Binance’s CEO isn’t sweating the FTX implosion • ZebethMedia

The crypto market is trying to pick up the pieces after it was thrown into massive disarray last week when the previously third-largest crypto exchange, FTX, imploded and filed for bankruptcy. “It’s obvious that people are jittery, interested and somewhat nervous about what’s happening in the industry,” Changpeng ‘CZ’ Zhao, CEO of the largest crypto exchange Binance, said during a Twitter Space on Monday. “I want to say, short-term it is painful. But, I think this is good for the industry long-term.” Zhao acknowledged that a lot of people lost money recently and many still have money stuck with FTX, so “there will be pain.” But he hinted that market conditions should improve down the line. “The industry is not going away and the other strong industry players are now even stronger,” he said.

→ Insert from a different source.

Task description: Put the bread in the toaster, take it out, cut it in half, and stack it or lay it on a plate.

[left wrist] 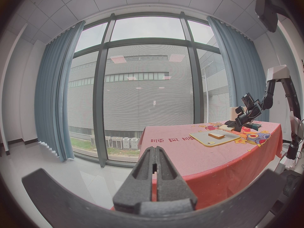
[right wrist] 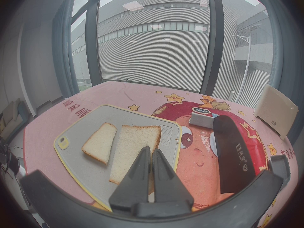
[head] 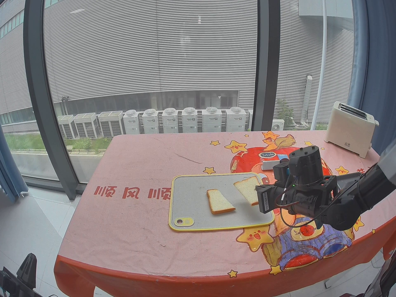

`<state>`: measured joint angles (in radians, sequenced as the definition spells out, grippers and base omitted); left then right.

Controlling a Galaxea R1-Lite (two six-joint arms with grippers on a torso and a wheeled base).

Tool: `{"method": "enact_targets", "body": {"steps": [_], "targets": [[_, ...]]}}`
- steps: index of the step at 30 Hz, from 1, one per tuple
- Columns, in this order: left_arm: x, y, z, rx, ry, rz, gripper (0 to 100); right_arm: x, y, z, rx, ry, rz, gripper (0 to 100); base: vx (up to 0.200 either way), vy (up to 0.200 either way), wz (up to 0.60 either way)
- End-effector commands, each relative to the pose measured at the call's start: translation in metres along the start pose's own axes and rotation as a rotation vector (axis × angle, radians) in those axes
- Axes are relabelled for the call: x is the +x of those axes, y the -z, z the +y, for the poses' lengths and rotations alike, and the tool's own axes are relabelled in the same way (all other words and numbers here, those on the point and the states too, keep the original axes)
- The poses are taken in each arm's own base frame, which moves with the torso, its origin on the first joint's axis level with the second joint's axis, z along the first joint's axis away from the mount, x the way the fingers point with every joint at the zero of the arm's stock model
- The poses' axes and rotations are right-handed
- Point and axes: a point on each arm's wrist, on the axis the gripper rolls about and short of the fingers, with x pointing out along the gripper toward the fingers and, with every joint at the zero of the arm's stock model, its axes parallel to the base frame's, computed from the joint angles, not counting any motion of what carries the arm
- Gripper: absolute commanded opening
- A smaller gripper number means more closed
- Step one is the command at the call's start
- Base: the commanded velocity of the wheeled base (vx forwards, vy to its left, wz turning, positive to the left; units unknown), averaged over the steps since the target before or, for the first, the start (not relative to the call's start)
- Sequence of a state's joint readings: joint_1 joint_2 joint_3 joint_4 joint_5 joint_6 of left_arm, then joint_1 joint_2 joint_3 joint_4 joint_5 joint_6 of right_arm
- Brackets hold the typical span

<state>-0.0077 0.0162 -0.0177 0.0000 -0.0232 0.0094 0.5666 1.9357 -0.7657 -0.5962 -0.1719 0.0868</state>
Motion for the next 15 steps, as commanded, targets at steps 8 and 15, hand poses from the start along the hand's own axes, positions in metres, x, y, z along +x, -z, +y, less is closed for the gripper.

Last week, a number of crypto exchanges, including Binance, Crypto.com, KuCoin and OKX said they would begin publishing proof-of-reserves in an effort to reassure customers and investors that their funds are safe in the wake of the FTX debacle. Last week, Zhao emphasized the importance of transparency, tweeting, “All crypto exchanges should do merkle-tree proof-of-reserves.” Proof-of-reserves (PoR) are independent audits by third parties that aim to provide transparency and evidence that a custodian holds the assets it claims to own on behalf of its clients. These exchanges join other crypto businesses like Gemini, BitGo, and Paxos, to name a few, which have used PoR for many years to prove billions of dollars in value, Sergey Nazarov, co-founder of Chainlink, told ZebethMedia on Friday. “Now we’re increasing transparency in the industry, we’re increasing security in the industry, and we’re increasing communications with regulators all around the world,” Zhao said today. “I think five years later, when we look back at this, the industry will be stronger.”